Oregon records second day of 300-plus coronavirus cases – oregonlive.com

New daily coronavirus cases in Oregon topped 300 Friday for the second consecutive day, fueled by infections in Multnomah, Umatilla, Washington and Marion counties.

The Oregon Health Authority reported 344 new confirmed and presumptive cases, bringing the state total to 9,636.

It was the second-highest daily count since the state’s outbreak began in February. The state set a record Thursday with 375 daily cases, eclipsing 281 the day before. The health authority reported no new deaths, with the toll remaining at 209.

Twenty-eight of Oregon’s 36 counties reported new cases: Benton (7), Clackamas (22), Clatsop (1), Columbia (3), Coos (1), Crook (1), Deschutes (9), Douglas (1), Jackson (9), Jefferson (5), Josephine (3), Klamath (2), Lake (1), Lane (16), Lincoln (18), Linn (2), Malheur (20), Marion (32), Morrow (10), Multnomah (59), Polk (5), Sherman (1), Tillamook (1), Umatilla (49), Union (8), Wasco (10), Washington (46) and Yamhill (1).

Gov. Kate Brown on Friday also identified eight rural counties as hot spots and placed them on a “watch list”: Jefferson, Lake, Lincoln, Malheur, Morrow, Umatilla, Union, Wasco.
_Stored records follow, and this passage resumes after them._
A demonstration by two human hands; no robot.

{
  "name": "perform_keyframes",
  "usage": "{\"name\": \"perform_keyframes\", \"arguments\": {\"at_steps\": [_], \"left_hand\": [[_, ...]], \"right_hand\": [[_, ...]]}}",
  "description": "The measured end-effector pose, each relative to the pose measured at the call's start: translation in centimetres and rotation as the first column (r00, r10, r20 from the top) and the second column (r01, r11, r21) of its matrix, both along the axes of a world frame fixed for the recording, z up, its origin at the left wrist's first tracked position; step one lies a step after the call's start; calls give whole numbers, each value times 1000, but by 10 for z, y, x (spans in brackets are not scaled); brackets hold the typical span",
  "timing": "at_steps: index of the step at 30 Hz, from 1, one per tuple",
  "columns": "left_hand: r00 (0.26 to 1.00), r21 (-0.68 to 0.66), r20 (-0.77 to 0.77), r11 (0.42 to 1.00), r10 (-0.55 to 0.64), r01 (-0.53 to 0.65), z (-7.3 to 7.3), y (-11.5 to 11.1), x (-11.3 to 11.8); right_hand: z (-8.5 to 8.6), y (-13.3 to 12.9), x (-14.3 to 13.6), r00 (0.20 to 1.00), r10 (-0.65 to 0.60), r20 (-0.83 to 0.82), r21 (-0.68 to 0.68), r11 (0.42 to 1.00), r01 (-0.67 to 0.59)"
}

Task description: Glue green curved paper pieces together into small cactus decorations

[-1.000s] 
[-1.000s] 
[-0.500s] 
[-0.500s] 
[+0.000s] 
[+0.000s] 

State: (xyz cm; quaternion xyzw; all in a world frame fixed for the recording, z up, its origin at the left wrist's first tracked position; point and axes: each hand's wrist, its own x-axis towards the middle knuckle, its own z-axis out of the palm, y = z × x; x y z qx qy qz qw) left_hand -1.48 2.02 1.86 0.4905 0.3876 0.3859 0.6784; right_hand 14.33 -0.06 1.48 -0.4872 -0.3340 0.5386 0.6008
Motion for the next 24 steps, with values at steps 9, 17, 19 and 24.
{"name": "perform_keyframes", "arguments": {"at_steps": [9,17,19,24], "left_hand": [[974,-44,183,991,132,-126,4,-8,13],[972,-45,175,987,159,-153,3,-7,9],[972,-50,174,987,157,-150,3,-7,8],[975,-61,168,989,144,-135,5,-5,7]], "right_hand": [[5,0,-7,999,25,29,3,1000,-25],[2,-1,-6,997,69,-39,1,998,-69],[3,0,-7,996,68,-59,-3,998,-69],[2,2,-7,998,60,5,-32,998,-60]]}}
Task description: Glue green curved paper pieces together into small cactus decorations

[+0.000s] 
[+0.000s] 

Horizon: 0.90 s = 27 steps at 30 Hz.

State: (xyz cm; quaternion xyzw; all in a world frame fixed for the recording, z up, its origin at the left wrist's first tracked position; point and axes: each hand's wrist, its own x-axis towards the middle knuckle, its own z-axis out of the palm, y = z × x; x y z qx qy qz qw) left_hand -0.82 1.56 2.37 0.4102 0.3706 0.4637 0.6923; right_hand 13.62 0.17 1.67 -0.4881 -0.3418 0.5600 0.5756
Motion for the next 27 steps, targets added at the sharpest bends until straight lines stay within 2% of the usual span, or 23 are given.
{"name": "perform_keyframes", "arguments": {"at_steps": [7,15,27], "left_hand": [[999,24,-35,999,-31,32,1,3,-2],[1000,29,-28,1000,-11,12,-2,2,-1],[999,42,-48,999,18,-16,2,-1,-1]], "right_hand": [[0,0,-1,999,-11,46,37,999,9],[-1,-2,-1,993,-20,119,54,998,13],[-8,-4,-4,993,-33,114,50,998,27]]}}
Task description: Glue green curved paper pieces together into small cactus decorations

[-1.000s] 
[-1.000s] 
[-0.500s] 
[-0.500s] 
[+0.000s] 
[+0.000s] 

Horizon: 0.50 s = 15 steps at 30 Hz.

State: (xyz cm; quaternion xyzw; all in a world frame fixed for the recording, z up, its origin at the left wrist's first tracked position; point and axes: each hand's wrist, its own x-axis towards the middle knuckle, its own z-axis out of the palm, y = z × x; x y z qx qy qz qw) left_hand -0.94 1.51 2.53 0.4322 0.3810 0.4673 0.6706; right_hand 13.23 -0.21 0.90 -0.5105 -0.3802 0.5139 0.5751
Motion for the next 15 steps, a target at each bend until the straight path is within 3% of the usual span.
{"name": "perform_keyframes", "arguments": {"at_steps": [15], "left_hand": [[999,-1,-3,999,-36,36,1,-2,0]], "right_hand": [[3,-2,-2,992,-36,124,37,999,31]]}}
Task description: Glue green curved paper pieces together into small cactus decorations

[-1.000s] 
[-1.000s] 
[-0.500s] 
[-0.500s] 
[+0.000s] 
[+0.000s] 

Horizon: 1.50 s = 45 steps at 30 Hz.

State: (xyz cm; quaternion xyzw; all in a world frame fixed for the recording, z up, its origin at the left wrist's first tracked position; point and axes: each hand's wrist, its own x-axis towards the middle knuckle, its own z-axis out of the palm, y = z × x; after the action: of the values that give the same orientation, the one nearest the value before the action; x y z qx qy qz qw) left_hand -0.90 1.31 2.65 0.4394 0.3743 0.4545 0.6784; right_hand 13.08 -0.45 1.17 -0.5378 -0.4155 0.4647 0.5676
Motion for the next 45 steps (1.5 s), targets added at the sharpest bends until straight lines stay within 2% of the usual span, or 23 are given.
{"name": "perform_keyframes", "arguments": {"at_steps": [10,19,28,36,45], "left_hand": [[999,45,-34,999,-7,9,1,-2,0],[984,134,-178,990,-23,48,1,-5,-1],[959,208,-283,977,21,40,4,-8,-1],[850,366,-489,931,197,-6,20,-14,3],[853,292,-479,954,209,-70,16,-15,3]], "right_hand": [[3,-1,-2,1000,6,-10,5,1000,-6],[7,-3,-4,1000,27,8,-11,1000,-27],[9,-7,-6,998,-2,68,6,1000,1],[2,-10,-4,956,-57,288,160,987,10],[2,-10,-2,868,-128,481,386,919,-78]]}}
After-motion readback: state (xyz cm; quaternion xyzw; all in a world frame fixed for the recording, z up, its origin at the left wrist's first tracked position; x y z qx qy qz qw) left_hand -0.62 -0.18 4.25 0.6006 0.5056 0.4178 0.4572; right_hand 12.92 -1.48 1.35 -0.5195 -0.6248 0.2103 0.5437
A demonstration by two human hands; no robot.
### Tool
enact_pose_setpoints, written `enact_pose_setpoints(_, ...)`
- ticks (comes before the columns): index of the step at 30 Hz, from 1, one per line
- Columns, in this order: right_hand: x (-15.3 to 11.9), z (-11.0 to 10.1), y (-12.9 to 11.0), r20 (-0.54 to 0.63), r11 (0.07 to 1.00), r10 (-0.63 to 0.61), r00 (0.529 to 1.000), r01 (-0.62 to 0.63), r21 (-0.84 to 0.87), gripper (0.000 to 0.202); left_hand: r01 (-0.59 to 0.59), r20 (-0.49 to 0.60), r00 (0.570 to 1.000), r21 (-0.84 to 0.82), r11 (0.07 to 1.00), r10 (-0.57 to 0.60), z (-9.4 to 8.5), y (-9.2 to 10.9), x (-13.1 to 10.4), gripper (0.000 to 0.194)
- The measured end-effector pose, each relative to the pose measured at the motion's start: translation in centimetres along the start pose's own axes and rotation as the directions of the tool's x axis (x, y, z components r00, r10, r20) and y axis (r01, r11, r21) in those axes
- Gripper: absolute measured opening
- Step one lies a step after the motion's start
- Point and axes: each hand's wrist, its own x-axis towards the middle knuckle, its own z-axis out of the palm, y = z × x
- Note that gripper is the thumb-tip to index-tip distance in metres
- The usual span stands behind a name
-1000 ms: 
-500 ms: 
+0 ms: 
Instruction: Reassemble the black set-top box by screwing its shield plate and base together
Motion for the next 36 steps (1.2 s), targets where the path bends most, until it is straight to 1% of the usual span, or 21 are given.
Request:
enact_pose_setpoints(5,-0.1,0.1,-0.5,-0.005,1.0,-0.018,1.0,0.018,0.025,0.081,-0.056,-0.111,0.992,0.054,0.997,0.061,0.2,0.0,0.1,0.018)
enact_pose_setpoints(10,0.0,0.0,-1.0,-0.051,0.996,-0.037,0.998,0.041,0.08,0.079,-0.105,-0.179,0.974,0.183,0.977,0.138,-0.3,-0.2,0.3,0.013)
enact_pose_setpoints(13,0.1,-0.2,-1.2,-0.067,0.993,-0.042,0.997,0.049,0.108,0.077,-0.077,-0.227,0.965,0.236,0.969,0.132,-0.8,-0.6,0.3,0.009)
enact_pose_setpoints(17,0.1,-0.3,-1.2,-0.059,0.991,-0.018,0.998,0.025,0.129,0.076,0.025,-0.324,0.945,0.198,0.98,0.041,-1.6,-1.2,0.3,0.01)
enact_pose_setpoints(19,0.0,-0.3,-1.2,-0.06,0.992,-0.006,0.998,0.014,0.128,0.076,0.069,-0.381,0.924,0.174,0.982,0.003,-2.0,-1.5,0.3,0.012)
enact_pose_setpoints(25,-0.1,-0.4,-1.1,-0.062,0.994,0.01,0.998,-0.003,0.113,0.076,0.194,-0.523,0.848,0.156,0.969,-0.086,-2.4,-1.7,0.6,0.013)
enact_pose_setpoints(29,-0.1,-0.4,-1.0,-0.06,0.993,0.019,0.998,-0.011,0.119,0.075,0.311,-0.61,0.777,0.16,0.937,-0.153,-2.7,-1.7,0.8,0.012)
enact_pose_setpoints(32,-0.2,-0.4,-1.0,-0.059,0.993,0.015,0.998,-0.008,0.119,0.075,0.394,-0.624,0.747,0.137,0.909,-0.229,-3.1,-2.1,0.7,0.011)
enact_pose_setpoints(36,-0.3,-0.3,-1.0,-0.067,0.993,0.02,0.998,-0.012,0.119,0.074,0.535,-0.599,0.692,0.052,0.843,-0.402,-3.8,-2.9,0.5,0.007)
State and local health officials will monitor them and send additional unspecified resources to try to stop spread of the disease, the health authority said in a statement.

Those counties have recorded the state’s highest rates of “sporadic” transmission from mid-June through the beginning of July, the health authority said. That means cases that don’t have a clear link to other cases or outbreaks “and therefore indicate that the virus is spreading uncontained in a community,” the agency said in a statement.

Umatilla County has been hit particularly hard. About 240 county residents caught the virus from an unknown source in that period state data shows. While Multnomah County had more such cases with about 290, its rate per 100,000 people was far lower: 37 “sporadic spread” cases per 100,000 people to Umatilla County’s 313.

More than half of the state’s new cases for the week ending June 27 have no clear link to other cases, according to state data.

Despite the rising case counts and concern that health officials don’t know how the virus is spreading in some of the counties, Oregon still has lower per capita coronavirus case and death counts than most states, according to a New York Times database.

Only Vermont, Alaska, West Virginia and Montana have reported fewer cases per 100,000 people than Oregon, and only Wyoming, Montana, Alaska and Hawaii have reported fewer deaths, according to The Times.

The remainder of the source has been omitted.